> _WHAT IS REQUIRED_
Look below for the line containing "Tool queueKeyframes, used"; from there through the line containing "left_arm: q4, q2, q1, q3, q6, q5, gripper", both lines included, please set down each line exactly and nothing else.

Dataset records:
···

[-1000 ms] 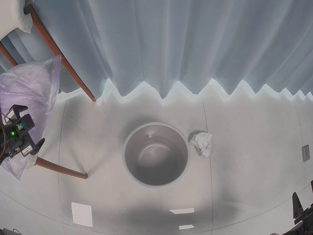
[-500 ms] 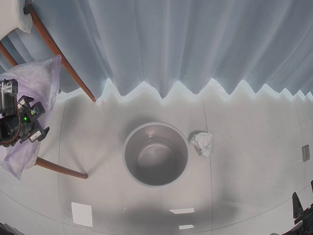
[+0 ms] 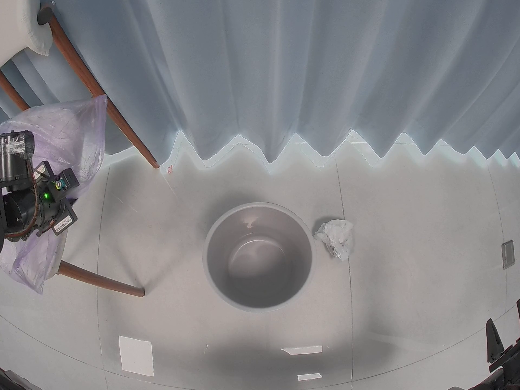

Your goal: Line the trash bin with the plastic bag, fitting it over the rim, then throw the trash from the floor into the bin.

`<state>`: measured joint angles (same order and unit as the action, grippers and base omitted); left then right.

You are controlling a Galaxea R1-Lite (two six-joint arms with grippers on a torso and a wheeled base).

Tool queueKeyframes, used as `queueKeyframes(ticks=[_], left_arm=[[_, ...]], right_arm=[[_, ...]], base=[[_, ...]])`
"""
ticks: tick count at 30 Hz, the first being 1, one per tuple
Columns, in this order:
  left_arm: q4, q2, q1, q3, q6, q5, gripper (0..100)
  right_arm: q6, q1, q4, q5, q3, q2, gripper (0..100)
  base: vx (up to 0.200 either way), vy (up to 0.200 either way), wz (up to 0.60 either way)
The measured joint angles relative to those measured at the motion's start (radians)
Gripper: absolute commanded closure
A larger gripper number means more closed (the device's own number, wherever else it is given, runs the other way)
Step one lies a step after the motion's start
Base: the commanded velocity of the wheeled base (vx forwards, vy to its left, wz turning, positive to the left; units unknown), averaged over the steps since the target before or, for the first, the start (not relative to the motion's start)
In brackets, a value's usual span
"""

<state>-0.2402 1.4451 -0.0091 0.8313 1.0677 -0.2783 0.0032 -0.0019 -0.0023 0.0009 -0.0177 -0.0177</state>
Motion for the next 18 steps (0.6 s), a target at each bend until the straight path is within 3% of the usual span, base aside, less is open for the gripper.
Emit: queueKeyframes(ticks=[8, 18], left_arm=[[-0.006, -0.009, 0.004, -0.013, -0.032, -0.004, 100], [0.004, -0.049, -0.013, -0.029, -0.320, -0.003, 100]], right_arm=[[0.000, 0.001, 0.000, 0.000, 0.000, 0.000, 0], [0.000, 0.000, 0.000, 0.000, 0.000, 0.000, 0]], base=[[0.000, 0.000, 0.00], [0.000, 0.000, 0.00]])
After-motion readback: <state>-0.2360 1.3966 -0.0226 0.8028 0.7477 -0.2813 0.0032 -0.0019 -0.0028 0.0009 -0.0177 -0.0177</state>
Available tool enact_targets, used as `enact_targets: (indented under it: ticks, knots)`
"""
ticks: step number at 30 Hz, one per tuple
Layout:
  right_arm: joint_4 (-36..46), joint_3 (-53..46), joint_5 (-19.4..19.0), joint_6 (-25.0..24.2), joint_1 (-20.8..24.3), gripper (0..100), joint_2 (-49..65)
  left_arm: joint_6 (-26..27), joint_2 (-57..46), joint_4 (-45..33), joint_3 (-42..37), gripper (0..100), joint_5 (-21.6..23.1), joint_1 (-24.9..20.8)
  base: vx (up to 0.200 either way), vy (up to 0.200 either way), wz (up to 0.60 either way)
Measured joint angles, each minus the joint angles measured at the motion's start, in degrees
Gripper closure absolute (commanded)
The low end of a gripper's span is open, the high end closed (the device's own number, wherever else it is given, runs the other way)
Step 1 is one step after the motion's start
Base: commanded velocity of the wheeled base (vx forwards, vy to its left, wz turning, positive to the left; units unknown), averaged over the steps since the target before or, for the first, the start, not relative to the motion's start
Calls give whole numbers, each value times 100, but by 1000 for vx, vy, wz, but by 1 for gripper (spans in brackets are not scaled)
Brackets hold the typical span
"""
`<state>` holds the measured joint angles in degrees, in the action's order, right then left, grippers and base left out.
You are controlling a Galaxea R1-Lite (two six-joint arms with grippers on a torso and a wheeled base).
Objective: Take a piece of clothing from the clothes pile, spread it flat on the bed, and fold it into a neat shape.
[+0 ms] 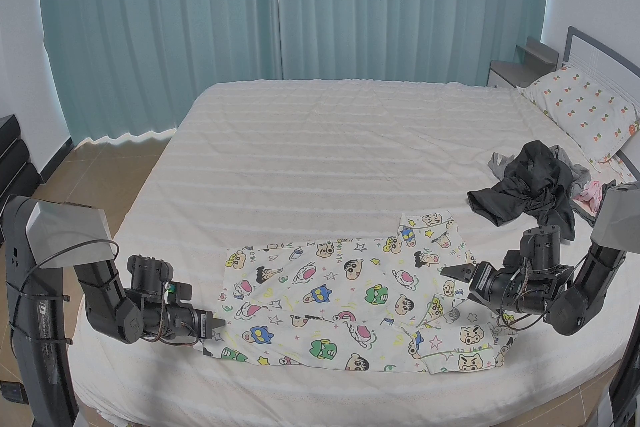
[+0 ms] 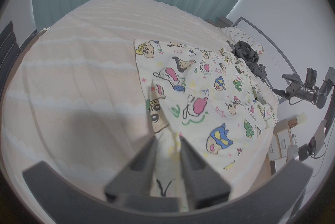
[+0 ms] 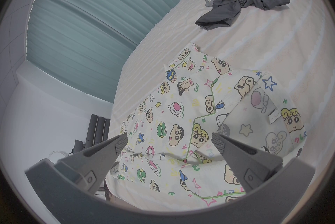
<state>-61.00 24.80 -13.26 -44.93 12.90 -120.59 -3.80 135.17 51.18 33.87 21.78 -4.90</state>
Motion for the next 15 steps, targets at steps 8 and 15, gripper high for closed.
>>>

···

> _YOUR SOLUTION_
Tool queueKeyframes, used as `queueKeyframes(ticks=[_], left_arm=[[_, ...]], right_arm=[[_, ...]], base=[[_, ...]])`
"""
ticks: tick count at 30 Hz, the first being 1, one per tuple
Columns, in this order:
  left_arm: q4, q2, q1, q3, q6, q5, gripper (0..100)

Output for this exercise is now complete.